Born in the town Krasnoturinsk, Sverdlovsk Oblast in the Urals as the son of a priest, he became interested in natural sciences when he was a child. Alexander received a good education at the seminary at Perm, and later studied physics at the St. Petersburg university. After graduation in 1882 he started to work as a laboratory assistant at the university. Ho-wever, due to the poor funding of the university he changed to a teaching job at the Russian Navy's Torpedo School in Kronstadt on Kotlin Island.

Beginning in the early 1890s he conducted experiments along the lines of Heinrich Hertz's research. In 1894 he built his first radio receiver, which contained a coherer. It was presented to the Russian Physical and Chemical Society on May 7, 1895-the day has been celebrated in the Russian Federation as Radio Day. The paper on his findings was published the same year (December 15, 1895). He did not apply for a patent for his invention. In 1896, the article depicting Popov's invention was reprinted in the Journal of the Russian Physical and Chemical Society. In March 1896, he effected transmission of radio waves between different campus buil-dings in St. Petersburg. In November 1897, the French entrepreneur Eugene Ducretet made a transmitter and receiver based on wireless telegraphy in his own laboratory. According to Ducretet, he built his devices using Popov's lightning detector as a model. By 1898 Ducretet was manufacturing equipment of wireless telegraphy based on Popov's instructions.
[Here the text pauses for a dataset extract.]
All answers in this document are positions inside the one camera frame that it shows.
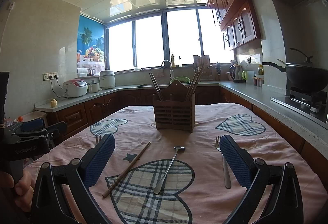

At the same time Popov effected ship-to-shore communication over a distance of 6 miles in 1898 and 30 miles in 1899. On December 18, 1897, Popov sent the telegram with the words Heinrich Hertz.

In 1900 a radio station was established under Popov's instructions on Hogland Island to provide two-way communication by wireless telegraphy between the Russian naval base and the crew of the battleship General-Admiral Apraksin. The battleship ran aground on Hogland Island in the Gulf of Finland in November, 1899. The crew of the Apraksin were not in immediate danger, but the water in the Gulf began to freeze.

Due to bad weather and bureaucratic red tape, the crew of Apraksin did not arrive until January 1900 to establish a wireless station on Hogland Island. By February 5, however, messages were being received reliably. The wireless messages were relayed to Hogland Island by a station some 25 miles away at Kymi (nowadays Kotka) on the Finnish coast. Kotka was selected as the location for the wireless relay station because it was the point closest to Hogland Island served by telegraph wires connected to Russian naval headquarters.

By the time the Apraksin was freed from the rocks by the icebreaker Yermak at the end of April, 440 official telegraph messages had been handled by the Hogland Island wireless station. Besides the rescue of the Apraksin's crew, more than 50 Finnish fishermen, who were stranded on a piece of drift ice in the Gulf of Finland, were saved by the icebreaker Yermak following distress telegrams sent by wireless telegraphy. In 1900, Popov stated (in front of the Congress of Russian Electrical Engineers) the emission and reception of signals by means of electric oscillations.

In 1901 Alexander Popov was appointed as professor at the Electrotechnical Institute, which now bears his name. In 1905 he was elected a director of the institute.

In 1905 he became seriously ill, after being very stressed about the suppression of a student movement. He died of a brain hemorrhage on January 13, 1906.